Böyle sesinizi yükseltip kendinizi yormayın. Siz kulağı sağır veya uzaktaki birisini çağırmıyorsunuz. Sizler gizli açık her şeyinizi işiten, size çok yakın olan ve hep sizinle beraber bulunan Allah’ı zikrediyorsunuz. Hadis-i Şerif (Buhari, Deavat, 50)
Gizli zikir iki şekilde olur:
1. Sadece kalple
2. Kalp ve dille
Gizli Zikir Nedir?
Gizli zikir Efendimiz ﷺ tarafından en hayırlı zikir olarak tanıtılmıştır. Ancak dilin katıldığı zikirde ses yükseltilmez, sadece kendi duyacağı kadar söylenir. Gizli zikir ilk safhada sadece kalp ile yapılmaktadır. Zikir için Allah lafzı tercih edilmiştir.
Dil damağa yapışık halde tutulur. Kalp ile Allah Allah denir. Allah lafzı, alemlerin Rabbi Yüce Yaratıcımızın özel ismidir. Diğer bütün isimleri içinde toplamaktadır. Bu zikir kalp, ruh, sır, hafi, ahfa ve nefs latifeleri üzerinde yapılır.
Kulum beni gizlice içinden zikrederse ben de onu zatımda zikrederim Hadis-i Şerif (Buhari, Tevhid, 15) Bu kutsi hadis de, gizli zikrin ilahi huzurda ayrı bir değeri bulunduğunu gösteriyor.
Bu isimle zikredildiği zaman bütün ilahi isimlerin tecellisine ulaşılmış olur. Zikrin tesiri tüm vücuda yerleştiği zaman, zikirlerin en faziletlisi olan La ilahe illallah zikrine geçilir.
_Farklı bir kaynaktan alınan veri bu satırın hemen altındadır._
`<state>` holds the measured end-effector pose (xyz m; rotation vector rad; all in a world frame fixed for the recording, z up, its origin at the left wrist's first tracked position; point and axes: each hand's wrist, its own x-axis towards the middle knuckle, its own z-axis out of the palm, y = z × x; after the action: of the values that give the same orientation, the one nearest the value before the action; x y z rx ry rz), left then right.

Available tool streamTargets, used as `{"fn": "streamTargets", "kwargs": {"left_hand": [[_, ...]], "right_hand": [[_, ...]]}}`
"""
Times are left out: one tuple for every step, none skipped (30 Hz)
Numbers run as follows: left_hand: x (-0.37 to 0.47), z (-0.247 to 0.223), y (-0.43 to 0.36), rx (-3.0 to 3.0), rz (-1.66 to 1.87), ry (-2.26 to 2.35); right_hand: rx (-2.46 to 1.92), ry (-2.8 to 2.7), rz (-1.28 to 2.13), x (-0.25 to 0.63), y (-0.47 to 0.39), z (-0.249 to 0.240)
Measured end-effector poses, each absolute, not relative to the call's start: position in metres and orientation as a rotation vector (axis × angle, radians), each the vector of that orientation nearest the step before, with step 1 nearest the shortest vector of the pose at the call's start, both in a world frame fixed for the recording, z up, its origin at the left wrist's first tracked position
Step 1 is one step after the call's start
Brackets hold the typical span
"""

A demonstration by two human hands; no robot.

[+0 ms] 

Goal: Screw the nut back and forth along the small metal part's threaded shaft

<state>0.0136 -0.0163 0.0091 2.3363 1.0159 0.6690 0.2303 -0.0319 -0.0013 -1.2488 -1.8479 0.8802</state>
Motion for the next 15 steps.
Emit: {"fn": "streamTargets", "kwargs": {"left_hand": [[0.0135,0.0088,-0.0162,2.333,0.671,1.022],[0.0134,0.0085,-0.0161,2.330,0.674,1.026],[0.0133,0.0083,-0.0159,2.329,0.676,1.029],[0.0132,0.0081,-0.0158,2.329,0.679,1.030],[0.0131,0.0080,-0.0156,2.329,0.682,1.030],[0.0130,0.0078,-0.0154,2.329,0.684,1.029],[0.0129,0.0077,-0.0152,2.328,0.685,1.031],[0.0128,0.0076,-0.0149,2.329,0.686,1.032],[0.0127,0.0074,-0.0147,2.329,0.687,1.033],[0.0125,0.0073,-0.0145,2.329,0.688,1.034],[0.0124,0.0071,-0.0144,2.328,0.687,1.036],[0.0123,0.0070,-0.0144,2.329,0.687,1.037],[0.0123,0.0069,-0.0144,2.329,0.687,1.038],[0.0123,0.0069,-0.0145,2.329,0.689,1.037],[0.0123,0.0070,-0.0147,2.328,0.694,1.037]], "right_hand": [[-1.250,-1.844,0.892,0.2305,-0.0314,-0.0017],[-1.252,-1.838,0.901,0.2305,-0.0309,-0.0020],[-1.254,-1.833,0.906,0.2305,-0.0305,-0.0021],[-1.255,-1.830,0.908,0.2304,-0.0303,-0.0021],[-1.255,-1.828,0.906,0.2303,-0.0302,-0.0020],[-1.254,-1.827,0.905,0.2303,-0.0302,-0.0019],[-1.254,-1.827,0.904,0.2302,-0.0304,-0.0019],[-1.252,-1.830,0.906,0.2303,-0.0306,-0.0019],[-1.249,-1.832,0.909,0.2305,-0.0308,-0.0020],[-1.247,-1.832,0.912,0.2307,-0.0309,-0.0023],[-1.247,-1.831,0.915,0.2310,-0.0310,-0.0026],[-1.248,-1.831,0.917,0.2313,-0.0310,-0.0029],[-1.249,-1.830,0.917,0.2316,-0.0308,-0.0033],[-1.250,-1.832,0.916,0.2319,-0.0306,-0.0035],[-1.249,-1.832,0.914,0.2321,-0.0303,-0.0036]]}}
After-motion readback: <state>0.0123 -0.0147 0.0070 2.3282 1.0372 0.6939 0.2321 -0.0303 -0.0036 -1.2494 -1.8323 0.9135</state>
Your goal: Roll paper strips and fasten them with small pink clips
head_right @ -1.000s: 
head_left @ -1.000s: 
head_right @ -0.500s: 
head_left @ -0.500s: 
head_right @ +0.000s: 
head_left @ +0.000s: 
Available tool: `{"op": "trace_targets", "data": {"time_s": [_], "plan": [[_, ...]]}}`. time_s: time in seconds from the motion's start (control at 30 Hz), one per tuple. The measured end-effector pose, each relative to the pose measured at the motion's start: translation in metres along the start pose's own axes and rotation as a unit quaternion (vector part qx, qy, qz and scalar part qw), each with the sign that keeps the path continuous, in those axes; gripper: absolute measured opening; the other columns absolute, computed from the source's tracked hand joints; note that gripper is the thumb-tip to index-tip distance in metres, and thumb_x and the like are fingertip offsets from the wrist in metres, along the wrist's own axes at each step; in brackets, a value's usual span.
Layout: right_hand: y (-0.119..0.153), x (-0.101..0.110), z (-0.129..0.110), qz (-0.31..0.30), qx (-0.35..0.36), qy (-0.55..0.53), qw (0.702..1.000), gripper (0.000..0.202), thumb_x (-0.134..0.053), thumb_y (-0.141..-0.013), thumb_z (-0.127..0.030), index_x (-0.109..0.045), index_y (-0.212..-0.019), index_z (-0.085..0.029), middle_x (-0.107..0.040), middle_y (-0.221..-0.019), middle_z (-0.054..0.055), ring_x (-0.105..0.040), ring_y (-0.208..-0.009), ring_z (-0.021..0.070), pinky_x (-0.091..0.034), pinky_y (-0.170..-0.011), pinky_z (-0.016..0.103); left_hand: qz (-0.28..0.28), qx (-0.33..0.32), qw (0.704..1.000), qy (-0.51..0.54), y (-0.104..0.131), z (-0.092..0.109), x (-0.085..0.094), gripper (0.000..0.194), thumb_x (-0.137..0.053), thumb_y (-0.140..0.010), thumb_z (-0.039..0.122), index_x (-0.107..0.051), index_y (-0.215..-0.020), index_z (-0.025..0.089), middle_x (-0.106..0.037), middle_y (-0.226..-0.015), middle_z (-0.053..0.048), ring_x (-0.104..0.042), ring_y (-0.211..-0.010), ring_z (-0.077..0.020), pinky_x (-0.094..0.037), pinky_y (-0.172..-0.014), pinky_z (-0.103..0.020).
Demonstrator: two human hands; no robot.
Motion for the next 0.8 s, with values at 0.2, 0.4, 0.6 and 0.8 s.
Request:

Ancak bu zikir kalp ve dil ile birlikte çekilmelidir. Böylece bütün vücut zikre katılmış olur. Mevlana Halid Bağdadi (k.s.), gizli zikir ve virde devam etmenin, kalp hastalıkları için en tesirli ilaç olduğuna dikkat çeker.
Bunun büyük veliler ve keşif sahipleri tarafından tecrübe edilmiş bir gerçek olduğu belirtilir.